CMRA appeals the decisions of Judge Robert L. Echols in People First of Tennessee v. Clover Bottom Developmental Center and Judge Jon P. McCalla in United States v. State of Tennessee, that denied its motions to intervene in the present litigation. 1 The two cases have been consolidated for purposes of this appeal. The underlying lawsuits were brought by the United States and private plaintiffs against the State of Tennessee regarding the operation of its mental health system. In each case, CMRA alleged in its petition that the State of Tennessee had violated the constitutional and statutory rights of individuals who are mentally retarded and developmentally disabled. It attempted to intervene as of right and permissively in both cases pursuant to Federal Rule of Civil Procedure 24(a) and 24(b). CMRA only appeals the decisions that denied them the ability to intervene as of right pursuant to Federal Rule of Civil Procedure 24(a).

We will rely on the ample factual background provided in previous opinions in these two cases to describe the events leading up to CMRA's attempt to intervene. See United States v. State of Tennessee, 181 F.3d 105 (Table), 1999 WL 357785 (6th Cir. 1999); People First of Tenn. v. Arlington Developmental Ctr., 145 F.3d 1332 (Table), 1998 WL 246146 (6th Cir. 1998); United States v. State of Tennessee, 925 F. Supp. 1292 (W.D. Tenn. 1995); People First of Tenn. v. Arlington Developmental Ctr., 878 F. Supp. 97 (W.D. Tenn. 1992).

II. ANALYSIS

CMRA contends that it was improperly denied the right to intervene in the two cases pursuant to Federal Rule of Civil Procedure 24(a). Under Federal Rule of Civil Procedure 24(a), an outsider may intervene as of right:

Upon timely application anyone shall be permitted to intervene in an action ... when the applicant claims an interest relating to the property or transaction which is the subject of the action and the applicant is so situated that the disposition of the action may as practical matter impair or impede the applicant's ability to protect that interest, unless the applicant's interest is adequately represented by existing parties.

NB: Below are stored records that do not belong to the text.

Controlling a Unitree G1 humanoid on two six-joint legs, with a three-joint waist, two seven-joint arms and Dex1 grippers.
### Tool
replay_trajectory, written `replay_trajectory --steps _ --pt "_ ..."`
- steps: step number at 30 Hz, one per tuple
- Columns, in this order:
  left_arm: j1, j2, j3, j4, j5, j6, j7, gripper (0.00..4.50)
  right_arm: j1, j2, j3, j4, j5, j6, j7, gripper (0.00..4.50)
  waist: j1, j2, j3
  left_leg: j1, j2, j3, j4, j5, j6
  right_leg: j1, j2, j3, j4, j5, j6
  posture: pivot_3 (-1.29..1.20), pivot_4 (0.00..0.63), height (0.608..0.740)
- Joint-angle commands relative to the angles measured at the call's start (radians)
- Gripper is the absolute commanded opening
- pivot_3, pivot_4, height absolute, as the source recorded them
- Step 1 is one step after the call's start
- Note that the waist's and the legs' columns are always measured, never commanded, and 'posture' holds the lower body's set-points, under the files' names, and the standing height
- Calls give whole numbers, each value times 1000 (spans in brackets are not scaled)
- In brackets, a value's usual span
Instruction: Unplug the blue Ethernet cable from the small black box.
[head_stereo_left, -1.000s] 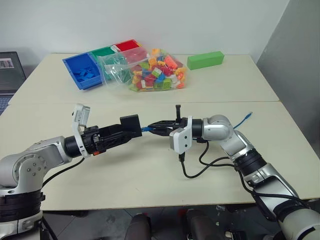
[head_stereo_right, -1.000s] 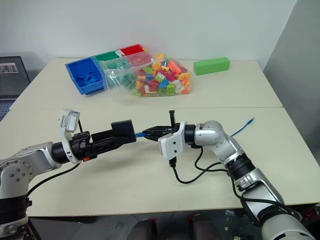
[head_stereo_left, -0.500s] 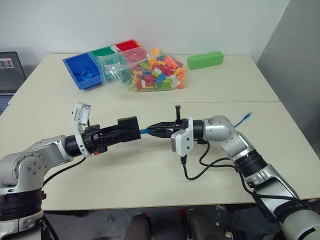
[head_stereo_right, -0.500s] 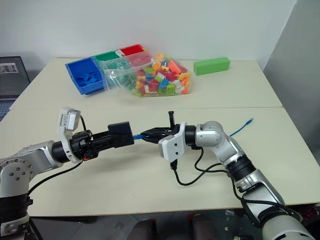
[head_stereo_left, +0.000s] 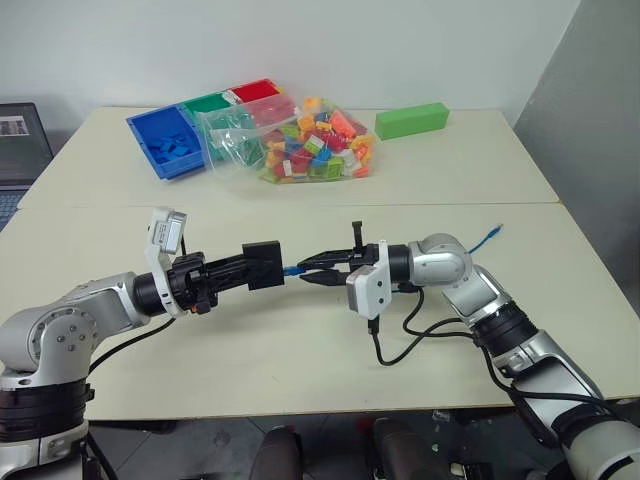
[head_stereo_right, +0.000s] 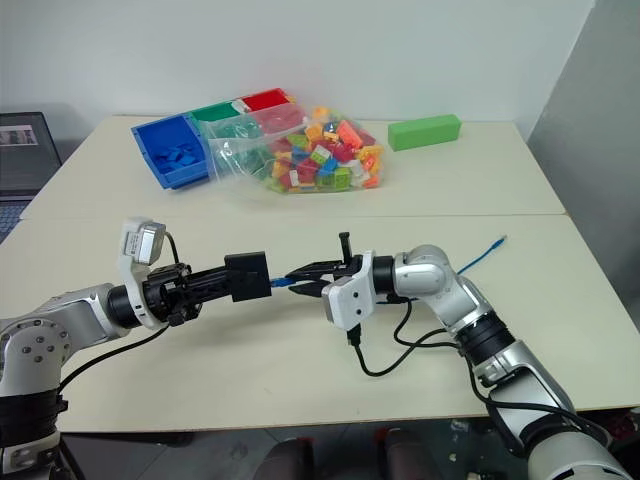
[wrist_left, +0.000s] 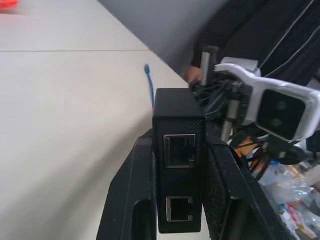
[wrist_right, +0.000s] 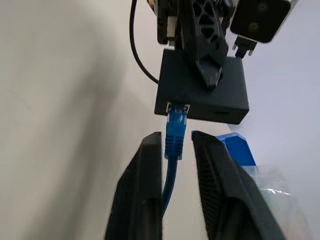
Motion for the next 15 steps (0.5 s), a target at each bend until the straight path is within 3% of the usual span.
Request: replay_trajectory --steps 1,3,4,8,12,15 --pt "-11 23 -10 -20 21 -38 -42 790 22 -38 -4 -126 113 111 92 2022 1 0 0 0 0 0 0 0 0 0 0 0 0 0 0 0 150 740" --pt "-15 19 -14 -21 28 -52 -53 790 49 -62 -7 -202 179 222 139 2573 4 0 0 0 0 0 0 0 0 0 0 0 0 0 0 0 150 740" --pt "-16 16 -14 -21 29 -60 -58 790 61 -69 -9 -239 206 277 153 2618 5 0 0 0 0 0 0 0 0 0 0 0 -1 0 0 0 150 740" --pt "-13 19 -19 -42 28 -72 -77 790 110 -58 -44 -381 344 585 130 2640 5 0 0 0 0 0 0 0 0 0 0 0 0 0 0 0 150 740" --pt "-3 -2 -4 -63 3 -78 -81 790 130 -11 -112 -401 520 961 46 2640 5 0 0 0 0 -1 0 0 0 0 0 0 0 0 0 0 150 740" --pt "-1 -9 12 -59 -16 -74 -85 790 132 17 -148 -400 597 1117 15 2640 6 0 0 0 0 -1 0 0 0 0 0 0 0 0 0 0 150 740"
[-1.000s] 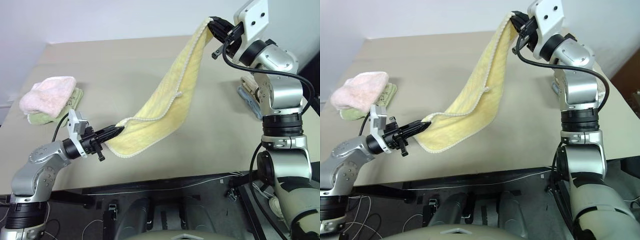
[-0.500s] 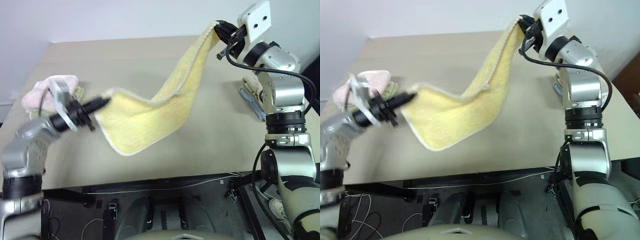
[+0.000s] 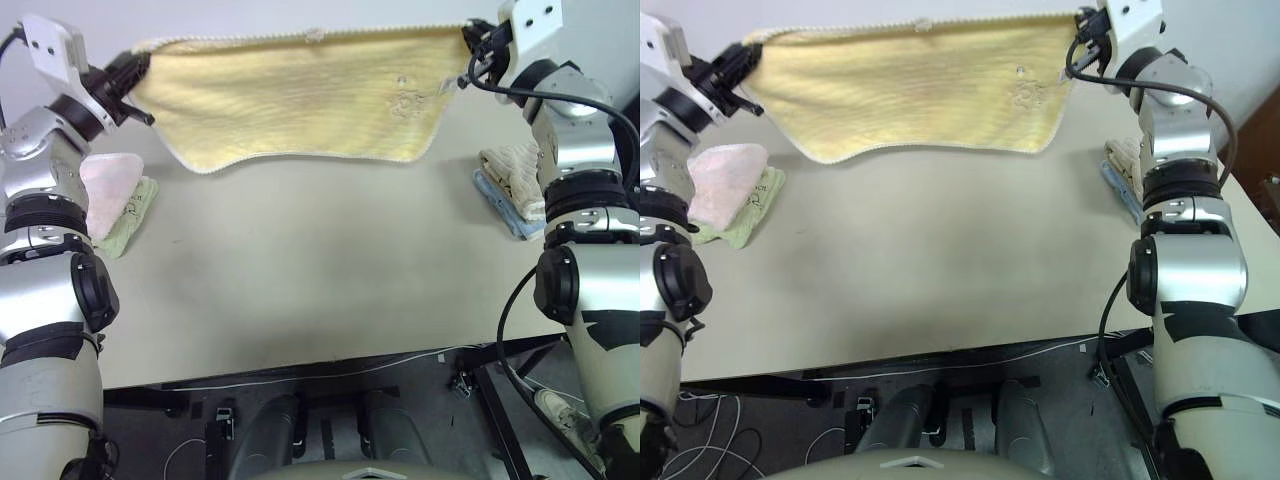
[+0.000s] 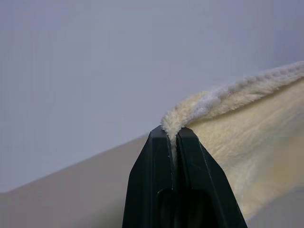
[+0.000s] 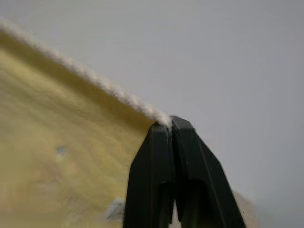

The criteria that must be satisfied before intervention as of right will be granted are: (1) timeliness of the application to intervene, (2) the applicant's substantial legal interest in the case, (3) impairment of the applicant's ability to protect that interest in the absence of intervention, and (4) inadequate representation of that interest by parties already before the court.See Michigan State AFL-CIO v. Miller, 103 F.3d 1240, 1245 (6th Cir. 1997).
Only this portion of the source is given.